I don’t know if any of that was true, or if she just told me that when I was a kid as something of a bedtime story. She told all of her stories in the same monochromatic tone without the slightest inflection in her larynx. I sometimes thought of my mom as a robot. Though I wasn’t the only one. My dad, apparently, I don’t know, I was too young to say for certain, but according to my mom, my dad left us because of how mechanical my mom acted.

She also didn’t have time to put makeup on.

That part of the story never seems relevant, but it’s one of those things that she remembers and she refuses to let it go.

Makeup-less, stressed about work, pregnant, alone and in labor, driving down the highway in her blue Toyota Prius, and she hit traffic. Or did traffic hit her? I’ve always been a bit confused by that phrase.

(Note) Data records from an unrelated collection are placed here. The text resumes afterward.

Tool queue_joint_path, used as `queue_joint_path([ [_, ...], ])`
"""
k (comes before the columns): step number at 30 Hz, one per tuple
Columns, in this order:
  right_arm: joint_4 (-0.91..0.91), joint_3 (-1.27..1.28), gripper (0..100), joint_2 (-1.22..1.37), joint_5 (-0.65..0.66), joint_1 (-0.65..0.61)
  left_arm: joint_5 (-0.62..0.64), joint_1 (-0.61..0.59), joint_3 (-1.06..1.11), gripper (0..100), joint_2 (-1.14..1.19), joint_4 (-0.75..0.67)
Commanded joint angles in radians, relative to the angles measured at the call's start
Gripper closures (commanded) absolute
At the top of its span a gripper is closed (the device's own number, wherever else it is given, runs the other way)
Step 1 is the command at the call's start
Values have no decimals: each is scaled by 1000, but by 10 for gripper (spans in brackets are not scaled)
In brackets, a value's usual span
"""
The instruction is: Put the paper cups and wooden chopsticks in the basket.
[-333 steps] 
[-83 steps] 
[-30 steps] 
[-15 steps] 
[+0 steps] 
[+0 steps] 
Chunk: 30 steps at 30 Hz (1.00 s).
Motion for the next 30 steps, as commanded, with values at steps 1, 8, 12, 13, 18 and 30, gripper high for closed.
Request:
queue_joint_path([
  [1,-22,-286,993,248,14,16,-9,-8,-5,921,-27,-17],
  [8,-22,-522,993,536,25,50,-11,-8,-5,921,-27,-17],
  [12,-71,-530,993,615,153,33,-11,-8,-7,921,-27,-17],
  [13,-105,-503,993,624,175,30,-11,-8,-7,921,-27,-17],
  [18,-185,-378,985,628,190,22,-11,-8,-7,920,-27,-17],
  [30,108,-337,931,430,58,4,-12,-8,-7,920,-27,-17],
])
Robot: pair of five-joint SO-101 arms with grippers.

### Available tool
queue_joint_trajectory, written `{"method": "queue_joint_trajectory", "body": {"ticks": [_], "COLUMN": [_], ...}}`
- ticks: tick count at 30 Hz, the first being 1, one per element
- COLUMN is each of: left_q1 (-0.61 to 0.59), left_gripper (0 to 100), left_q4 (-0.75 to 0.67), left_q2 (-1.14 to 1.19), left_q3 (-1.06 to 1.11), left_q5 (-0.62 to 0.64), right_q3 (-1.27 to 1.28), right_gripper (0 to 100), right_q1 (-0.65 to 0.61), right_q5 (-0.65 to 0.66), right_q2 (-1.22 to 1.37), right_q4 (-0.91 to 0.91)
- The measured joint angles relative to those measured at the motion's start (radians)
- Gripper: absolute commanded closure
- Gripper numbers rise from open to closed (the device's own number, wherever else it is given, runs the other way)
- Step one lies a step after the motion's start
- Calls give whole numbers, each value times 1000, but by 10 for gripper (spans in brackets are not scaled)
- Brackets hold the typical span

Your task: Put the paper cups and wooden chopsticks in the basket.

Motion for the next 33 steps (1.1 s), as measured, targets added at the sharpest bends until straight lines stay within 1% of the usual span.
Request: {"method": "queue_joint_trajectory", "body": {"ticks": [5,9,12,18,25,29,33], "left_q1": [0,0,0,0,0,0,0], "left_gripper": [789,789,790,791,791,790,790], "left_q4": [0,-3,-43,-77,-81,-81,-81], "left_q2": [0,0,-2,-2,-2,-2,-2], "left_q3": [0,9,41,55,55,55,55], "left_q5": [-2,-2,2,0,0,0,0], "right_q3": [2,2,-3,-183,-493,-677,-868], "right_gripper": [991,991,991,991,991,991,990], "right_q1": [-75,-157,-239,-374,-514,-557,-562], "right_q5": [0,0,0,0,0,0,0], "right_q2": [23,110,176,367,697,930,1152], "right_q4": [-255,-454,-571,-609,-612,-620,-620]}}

It ended up being the sort of traffic that she couldn’t get out of. It ended up being the traffic to end all other traffic. 

I was born in the traffic, in the back of my mom’s blue Toyota Prius. I ruined the upholstery, and probably the blue book value, she sometimes added. 

The traffic I was born in ended up being the traffic I was raised in. 

My mom and I never quite could get out.

None of the other cars ended up ever moving.

Some smartass called it the Great Traffic Jam, and that’s what became our lives.

I’ve never lived outside of traffic. I live in the back seat of my mom’s car. It’s all I’ve ever known, so I wouldn’t say it’s all that abnormal.

My mom sometimes stresses out, though. She doesn’t like being cramped up for too long. She used to go through these spells where she would futilely honk the horn for hours on end. A lot of our neighbors would yell at her to shut up. They didn’t want to hear it. They didn’t want to be reminded that they couldn’t move their cars either.

Eventually, she would calm down. She started to drink heavily. It helped her cope, I think. A lot of people started to drink. 

But no one wandered too far from their car. I think everyone expected that one day, somewhere far up the road, a place no one could see but wanted to imagine, the traffic would begin to clear, and they would continue on with their lives as if nothing had happened.

Those optimistic thoughts, I imagine, are what keep people going in this post-traffic age.